Matériels et méthodes
Il s’agissait d’une étude de non-infériorité de phase 3, contrôlée, randomisée, en double aveugle et à double placebo. Les patients étaient stratifiés selon l’induction reçue (lympho-déplétante ou pas)
– Les patients du groupe letermovir recevaient 480 mg/j de letermovir, 400 mg x 2/j d’aciclovir et un placebo.
– Les patients du groupe valganciclovir recevaient 900 mg/j de valganciclovir et du placebo pour le Letermovir et l’Aciclovir. Les doses de valganciclovir et d’aciclovir étaient adaptées à la fonction rénale.
La durée du traitement était de 200 jours, la durée du suivi était de 1 an.
Le critère de jugement principal était l’incidence des maladies à CMV à la 52ème semaine. Le critère de jugement secondaire était l’incidence des maladies à CMV à la 28ème semaine et le délai avant la survenue de la maladie à CMV.
Un comité indépendant confirmait le diagnostic de maladie à CMV selon les critères diagnostiques spécifiques.
Résultats
601 patients de 16 pays ont été randomisés entre mai 2018 et avril 2021 avec une analyse complète pour 589 patients.
A 1 an, 10.4% des patients (30/289) dans le groupe letermovir versus 11.8% (35/297) dans le groupe valganciclovir (différence ajustée sur les strates, −1.4% [95% CI, de −6.5% à 3.8%]) ont développé une maladie à CMV.
A 28 semaines, 0 patient sous letermovir versus 5 patients sous valganciclovir ont développé une maladie à CMV confirmée par le comité indépendant (différence ajustée sur les strates, −1.7% [95%CI, de −3.4% à 0.1%]).
Parmi les patients qui avaient une charge virale CMV positive, 0 patients sur 52 qui recevaient le letermovir ont développé une résistance au letermovir et 8 patients sur 66 (12%) qui recevaient le valganciclovir ont développé une résistance au valganciclovir.

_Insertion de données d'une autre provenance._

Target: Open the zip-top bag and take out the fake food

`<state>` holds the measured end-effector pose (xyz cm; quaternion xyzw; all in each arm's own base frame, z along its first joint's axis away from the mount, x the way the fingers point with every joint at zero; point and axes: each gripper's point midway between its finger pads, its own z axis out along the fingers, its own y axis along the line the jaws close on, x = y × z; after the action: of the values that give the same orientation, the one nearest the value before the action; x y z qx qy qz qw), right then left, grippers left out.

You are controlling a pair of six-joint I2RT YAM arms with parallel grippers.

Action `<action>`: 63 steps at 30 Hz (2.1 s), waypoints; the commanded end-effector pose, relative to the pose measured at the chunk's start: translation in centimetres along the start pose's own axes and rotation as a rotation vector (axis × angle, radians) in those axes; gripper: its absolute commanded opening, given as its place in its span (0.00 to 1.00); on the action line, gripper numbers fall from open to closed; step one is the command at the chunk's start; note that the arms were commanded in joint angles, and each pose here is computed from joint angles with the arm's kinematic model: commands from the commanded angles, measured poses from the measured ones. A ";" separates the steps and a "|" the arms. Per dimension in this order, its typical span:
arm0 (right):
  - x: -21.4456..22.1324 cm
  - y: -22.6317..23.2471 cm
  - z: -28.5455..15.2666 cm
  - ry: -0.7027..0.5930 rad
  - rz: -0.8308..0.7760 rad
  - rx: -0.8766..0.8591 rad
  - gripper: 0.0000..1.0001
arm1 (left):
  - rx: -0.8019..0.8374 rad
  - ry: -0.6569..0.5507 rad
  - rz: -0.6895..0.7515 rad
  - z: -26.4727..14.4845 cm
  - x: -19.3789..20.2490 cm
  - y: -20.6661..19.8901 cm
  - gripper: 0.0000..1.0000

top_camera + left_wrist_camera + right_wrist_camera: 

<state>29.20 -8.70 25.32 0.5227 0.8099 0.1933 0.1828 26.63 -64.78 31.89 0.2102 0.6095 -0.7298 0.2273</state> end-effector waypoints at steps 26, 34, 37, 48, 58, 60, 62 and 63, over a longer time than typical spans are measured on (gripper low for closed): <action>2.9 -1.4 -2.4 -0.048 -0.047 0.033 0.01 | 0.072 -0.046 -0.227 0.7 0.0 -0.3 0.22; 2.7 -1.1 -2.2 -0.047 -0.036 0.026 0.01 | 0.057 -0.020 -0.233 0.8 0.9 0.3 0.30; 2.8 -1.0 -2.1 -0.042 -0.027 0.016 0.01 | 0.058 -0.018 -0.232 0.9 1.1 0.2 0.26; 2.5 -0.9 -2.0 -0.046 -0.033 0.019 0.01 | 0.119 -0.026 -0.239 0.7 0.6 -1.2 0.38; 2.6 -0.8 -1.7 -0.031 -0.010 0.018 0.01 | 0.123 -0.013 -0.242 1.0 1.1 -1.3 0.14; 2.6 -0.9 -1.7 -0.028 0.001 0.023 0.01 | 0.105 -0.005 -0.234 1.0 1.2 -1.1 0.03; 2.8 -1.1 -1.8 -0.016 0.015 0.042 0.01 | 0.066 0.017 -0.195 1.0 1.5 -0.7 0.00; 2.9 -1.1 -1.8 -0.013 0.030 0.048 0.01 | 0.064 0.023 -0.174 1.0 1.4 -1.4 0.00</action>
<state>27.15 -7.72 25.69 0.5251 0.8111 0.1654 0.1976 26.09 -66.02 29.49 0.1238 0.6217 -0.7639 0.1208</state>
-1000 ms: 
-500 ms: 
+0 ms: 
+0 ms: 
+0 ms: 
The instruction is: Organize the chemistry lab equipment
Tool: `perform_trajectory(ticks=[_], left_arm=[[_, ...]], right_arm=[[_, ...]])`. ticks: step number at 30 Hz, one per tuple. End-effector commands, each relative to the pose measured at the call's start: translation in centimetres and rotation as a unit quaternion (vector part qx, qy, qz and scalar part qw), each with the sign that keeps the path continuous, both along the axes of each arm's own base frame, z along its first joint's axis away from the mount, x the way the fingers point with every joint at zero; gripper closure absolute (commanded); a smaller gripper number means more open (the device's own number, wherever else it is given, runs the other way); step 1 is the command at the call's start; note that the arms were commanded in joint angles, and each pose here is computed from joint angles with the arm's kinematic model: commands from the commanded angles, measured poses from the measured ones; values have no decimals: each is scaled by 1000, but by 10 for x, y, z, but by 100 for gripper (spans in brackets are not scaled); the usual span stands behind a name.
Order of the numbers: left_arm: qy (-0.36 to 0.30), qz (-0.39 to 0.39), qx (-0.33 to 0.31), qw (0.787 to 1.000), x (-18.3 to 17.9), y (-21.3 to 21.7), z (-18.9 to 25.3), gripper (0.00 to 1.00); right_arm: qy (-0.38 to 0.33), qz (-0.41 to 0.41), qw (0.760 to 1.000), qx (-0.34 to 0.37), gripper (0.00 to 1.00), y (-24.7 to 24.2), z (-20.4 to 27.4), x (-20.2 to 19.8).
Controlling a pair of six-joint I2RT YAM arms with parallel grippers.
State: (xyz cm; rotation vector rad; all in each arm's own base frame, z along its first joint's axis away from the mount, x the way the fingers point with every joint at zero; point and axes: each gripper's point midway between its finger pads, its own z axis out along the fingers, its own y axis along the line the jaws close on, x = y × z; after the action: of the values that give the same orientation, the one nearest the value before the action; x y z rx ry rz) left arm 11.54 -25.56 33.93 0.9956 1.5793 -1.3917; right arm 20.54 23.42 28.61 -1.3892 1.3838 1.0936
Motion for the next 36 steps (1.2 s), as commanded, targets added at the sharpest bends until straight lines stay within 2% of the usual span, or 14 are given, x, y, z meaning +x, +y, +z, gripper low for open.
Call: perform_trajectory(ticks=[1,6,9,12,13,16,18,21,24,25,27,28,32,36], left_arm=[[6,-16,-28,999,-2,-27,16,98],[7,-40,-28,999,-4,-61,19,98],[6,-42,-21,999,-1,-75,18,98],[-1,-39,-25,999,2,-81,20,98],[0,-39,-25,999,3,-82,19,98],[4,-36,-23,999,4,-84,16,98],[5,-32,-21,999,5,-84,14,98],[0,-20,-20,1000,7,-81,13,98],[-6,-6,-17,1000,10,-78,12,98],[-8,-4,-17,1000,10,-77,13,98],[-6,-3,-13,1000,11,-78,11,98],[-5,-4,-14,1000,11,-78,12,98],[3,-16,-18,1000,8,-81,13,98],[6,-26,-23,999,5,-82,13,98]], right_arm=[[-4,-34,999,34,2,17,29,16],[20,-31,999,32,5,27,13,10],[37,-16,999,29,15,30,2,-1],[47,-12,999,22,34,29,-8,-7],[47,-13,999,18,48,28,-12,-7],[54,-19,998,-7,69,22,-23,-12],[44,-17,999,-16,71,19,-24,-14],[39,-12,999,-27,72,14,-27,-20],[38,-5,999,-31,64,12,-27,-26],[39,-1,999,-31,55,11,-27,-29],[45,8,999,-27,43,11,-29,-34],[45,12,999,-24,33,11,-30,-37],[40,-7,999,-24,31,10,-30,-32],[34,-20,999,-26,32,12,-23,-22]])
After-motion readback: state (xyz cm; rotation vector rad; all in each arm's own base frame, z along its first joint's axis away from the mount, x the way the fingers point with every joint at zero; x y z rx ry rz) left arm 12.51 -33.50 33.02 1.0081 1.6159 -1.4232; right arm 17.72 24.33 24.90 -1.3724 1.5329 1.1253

A 28 semaines, 2.7% des patients sous letermovir ont développé une neutropénie versus 16.5% sous valganciclovir (−37.9% [95%CI, de −45.1% à −30.3%]; p < .001). 2.7% versus 8.8% des patients sous letermovir et valganciclovir respectivement ont arrêté le traitement pour un effet indésirable lié au traitement.
Conclusion
Le letermovir n’est pas inférieur au valganciclovir concernant la prévention des maladies à CMV, avec moins de résistance au traitement, moins de neutropénie et moins d’arrêt de traitement.
Les plus du papier
- Étude randomisée contrôlée internationale de très bonne qualité
- Répond à un problème courant de pratique clinique (maladie à CMV et neutropénie)
Les critiques
- Pas d’information sur la différence de coût, sur les interactions médicamenteuses.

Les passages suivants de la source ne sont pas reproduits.